[Data records]
---

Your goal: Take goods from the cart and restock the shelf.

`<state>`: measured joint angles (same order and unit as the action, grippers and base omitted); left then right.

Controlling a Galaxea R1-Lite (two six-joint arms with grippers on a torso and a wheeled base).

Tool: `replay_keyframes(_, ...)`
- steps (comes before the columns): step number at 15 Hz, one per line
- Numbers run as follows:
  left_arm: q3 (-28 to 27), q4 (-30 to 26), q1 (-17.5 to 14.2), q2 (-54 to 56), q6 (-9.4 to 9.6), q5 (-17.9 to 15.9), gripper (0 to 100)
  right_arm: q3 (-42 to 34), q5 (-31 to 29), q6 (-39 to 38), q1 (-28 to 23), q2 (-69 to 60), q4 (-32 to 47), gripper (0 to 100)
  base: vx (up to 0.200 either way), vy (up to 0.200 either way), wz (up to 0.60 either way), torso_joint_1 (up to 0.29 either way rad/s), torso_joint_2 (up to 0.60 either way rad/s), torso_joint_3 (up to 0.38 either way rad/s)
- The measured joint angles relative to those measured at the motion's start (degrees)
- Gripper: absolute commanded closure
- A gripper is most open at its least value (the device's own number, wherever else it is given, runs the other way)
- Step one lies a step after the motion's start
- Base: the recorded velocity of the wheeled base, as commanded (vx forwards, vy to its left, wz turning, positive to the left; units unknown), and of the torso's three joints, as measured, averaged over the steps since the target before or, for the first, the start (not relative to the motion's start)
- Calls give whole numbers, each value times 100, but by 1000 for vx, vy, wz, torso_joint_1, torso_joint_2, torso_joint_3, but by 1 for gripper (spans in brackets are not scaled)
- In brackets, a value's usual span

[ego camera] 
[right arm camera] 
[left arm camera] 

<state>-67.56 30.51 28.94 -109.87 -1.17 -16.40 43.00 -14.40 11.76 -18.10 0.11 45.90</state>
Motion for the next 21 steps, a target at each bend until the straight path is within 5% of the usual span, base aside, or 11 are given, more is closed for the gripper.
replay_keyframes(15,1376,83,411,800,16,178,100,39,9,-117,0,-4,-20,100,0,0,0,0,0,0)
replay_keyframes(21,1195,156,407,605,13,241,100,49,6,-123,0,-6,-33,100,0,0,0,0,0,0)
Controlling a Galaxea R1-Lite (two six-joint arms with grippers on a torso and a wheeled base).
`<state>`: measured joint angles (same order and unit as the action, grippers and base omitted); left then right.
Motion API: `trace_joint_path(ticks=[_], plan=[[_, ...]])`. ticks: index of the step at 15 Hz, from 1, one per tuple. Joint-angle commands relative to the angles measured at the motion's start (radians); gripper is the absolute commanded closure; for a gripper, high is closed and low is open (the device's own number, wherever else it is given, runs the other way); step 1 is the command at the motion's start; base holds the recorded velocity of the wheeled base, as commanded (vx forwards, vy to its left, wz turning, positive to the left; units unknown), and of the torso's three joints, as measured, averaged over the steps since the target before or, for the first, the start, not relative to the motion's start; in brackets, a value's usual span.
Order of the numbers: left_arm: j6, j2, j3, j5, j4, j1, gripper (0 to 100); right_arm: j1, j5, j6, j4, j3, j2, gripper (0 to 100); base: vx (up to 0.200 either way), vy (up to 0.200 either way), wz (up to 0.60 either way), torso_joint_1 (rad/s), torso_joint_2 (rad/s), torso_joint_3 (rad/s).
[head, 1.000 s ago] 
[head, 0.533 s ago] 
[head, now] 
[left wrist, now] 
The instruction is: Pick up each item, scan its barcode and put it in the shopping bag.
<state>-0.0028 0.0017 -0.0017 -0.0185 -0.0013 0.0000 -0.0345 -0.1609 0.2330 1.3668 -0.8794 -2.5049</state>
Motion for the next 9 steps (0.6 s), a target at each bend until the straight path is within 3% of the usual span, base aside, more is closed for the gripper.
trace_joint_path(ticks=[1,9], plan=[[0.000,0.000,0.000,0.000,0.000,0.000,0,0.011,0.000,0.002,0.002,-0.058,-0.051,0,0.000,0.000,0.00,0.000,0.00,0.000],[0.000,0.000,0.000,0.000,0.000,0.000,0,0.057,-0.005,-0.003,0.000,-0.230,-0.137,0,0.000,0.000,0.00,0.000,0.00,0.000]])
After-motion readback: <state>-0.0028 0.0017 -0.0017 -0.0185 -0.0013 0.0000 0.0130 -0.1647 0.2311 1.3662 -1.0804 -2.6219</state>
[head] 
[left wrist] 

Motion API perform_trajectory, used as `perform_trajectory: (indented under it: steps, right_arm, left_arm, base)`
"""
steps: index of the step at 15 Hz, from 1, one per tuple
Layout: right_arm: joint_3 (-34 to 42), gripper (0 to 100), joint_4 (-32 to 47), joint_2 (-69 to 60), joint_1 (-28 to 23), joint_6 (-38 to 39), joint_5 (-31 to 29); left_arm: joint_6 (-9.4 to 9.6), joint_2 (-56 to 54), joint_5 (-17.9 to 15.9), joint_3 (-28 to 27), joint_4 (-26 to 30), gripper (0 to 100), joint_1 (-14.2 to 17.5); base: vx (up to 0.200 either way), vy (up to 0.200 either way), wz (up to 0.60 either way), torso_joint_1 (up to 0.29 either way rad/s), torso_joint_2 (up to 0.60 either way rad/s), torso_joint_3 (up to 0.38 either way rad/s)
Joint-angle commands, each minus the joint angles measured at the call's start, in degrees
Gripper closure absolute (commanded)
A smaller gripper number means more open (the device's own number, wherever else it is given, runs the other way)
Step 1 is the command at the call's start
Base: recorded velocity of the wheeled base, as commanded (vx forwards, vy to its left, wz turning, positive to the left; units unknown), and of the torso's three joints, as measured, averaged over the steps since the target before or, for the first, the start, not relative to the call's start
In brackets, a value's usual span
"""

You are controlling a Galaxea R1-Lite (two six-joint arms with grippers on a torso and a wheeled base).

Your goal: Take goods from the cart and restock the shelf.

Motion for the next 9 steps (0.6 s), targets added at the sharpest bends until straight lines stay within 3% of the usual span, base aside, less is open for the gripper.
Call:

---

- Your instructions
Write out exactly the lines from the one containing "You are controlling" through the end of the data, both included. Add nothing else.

- Response to this exercise
You are controlling a Galaxea R1-Lite (two six-joint arms with grippers on a torso and a wheeled base).

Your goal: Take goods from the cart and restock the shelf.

Motion for the next 9 steps (0.6 s), targets added at the sharpest bends until straight lines stay within 3% of the usual span, base aside, less is open for the gripper.
Call:

No part of the answer remains open.